Each person faces and lives through a million ways of fear, anger, disappointment. It is all so human to feel and experience every little bit of a myriad of our our emotions and feelings. Those who raise above these negative emotions and overcome weaknesses of dwelling in them achieve great life’s successes. Success of living in peace; success in creating with joy and content; success of sharing life with others in your unique ways.
When I was in high school, I really got interested in self-development books and was eager to read up anything I could find at that time.

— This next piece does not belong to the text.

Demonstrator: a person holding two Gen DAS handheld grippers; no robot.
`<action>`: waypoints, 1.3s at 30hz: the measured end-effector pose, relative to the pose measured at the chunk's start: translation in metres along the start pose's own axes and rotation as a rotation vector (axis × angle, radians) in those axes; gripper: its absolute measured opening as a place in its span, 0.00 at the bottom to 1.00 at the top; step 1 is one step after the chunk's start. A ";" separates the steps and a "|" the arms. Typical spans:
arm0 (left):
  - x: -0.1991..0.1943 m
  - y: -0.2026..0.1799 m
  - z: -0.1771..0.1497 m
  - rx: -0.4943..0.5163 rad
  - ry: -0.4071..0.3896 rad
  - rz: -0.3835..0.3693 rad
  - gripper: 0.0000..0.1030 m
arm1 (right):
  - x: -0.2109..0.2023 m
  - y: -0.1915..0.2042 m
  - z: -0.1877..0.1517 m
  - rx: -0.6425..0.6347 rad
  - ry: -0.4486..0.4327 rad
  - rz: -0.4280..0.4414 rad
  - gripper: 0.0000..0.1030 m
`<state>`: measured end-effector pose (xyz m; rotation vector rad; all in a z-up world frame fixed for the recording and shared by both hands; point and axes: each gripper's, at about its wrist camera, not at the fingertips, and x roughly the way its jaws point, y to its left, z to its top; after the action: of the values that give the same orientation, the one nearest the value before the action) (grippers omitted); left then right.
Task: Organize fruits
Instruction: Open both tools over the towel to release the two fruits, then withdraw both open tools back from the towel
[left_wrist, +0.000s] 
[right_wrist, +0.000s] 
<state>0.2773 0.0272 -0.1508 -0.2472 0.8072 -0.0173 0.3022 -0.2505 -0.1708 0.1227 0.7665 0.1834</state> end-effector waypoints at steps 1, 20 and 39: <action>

I read Friedrich Nietzsche, Arthur Schopenhauer, Seneca and many others. I read a ton of Russian outstanding writers and poets that offered their perspective on life and the heroes of their time and places.
Later, my life shifted to a new level of self-acceptance and growth as a human being. I got introduced and met many in person: Deepak Chopra, DJ, Marianne Williamson, Zig Ziglar, John C. Maxwell, Napoleon Hill, Dale Carnegie, Tony Robinson and many more. I found myself in the company of people who were like me, who offered their unique strategies to overcome weaknesses and build powerful stepping stones that would be pave a road to my dreams. I am infinitely thankful to all these mentors whom I encountered in real life and through books I discovered for myself.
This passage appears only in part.